A key failure in the back school concept is that workers often do not have enough confidence and authority in their jobs to make it work. No matter how well they understand that a box is too heavy to lift alone, and even if the official company policy is that it’s OK to ask for help, workers may be discouraged by what they know is the real reaction to pausing to ask for help.
"You have to change the work situation so that you don’t leave it to the worker to say that the box is too heavy or rely on this overworked guy to go through all the less convenient ways of lifting a load when he has pressure from his supervisor to get the plane or truck loaded," Ryan explains. "It just doesn’t work to put all the responsibility on him." (For more on how to act on the study’s conclusions, see related story, p. 102.)
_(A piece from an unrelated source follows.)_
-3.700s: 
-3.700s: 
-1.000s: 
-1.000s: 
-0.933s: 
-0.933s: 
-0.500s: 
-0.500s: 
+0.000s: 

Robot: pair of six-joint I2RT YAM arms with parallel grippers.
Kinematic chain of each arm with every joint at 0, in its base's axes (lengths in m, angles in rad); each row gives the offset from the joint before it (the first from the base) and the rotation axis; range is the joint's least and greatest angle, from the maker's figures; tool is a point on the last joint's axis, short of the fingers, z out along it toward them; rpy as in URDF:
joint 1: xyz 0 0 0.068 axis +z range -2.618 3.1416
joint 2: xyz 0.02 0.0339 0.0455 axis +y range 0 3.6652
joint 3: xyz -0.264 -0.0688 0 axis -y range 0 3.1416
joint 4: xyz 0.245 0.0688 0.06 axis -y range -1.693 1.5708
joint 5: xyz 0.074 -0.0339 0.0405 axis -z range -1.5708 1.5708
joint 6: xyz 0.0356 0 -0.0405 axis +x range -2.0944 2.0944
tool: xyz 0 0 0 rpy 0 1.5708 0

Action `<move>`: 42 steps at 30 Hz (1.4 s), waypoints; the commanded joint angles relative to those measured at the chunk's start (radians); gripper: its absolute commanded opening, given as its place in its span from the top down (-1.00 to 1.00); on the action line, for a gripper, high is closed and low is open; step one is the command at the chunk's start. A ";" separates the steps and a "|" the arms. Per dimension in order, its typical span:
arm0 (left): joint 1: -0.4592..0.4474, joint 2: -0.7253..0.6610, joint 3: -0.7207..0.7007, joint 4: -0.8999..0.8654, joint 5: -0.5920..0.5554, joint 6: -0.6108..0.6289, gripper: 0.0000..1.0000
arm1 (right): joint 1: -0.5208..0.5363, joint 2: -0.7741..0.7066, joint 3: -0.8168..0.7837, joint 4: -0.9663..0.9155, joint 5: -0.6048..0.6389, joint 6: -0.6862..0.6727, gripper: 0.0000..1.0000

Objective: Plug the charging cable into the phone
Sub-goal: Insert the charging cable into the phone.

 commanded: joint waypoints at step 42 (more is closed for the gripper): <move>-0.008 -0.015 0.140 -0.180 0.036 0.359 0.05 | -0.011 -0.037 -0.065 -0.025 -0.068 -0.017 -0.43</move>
Still some value in providing back education
In addition to lifting the burden off the worker’s back, reconfiguring the workplace and work system can improve overall job satisfaction. Daltroy and Ryan stress that job satisfaction can itself be a major factor in reducing workers’ compensation costs related to low back injuries.
"It’s clear that everyone has back pain to some degree and at some point in their work career. But your level of job satisfaction makes a big difference in whether you consider it normal or treat it as a workers’ comp injury," Daltroy says. "Our system of labeling back pain a compensable injury can lower the threshold for reporting back pain, and that’s another side effect of back schools."
Daltroy says he saw that effect in his own study, although not to a degree that was statistically significant. The subjects who had undergone extensive education in back injury prevention actually reported slightly more injuries than the control subjects with no training. The researchers conclude that the education of the workers and their supervisors heightened awareness and created a more sympathetic environment for reporting injuries.
There is no need to eliminate back schools altogether, the researchers say, but they should be only part of a multidimensional approach to reducing injuries and a smaller part than currently represented in some programs.
"The bottom line is we’re not knocking back schools. But training everyone whether they’ve ever had an injury or not in hopes of preventing injuries is probably a false hope," Daltroy says. "Money should be focused elsewhere."
Reference
1. Daltroy LH, Iversen MD, Larson MG, et al. A controlled trial of an educational program to prevent low back injuries. N Engl J Med 1997; 337:322-328.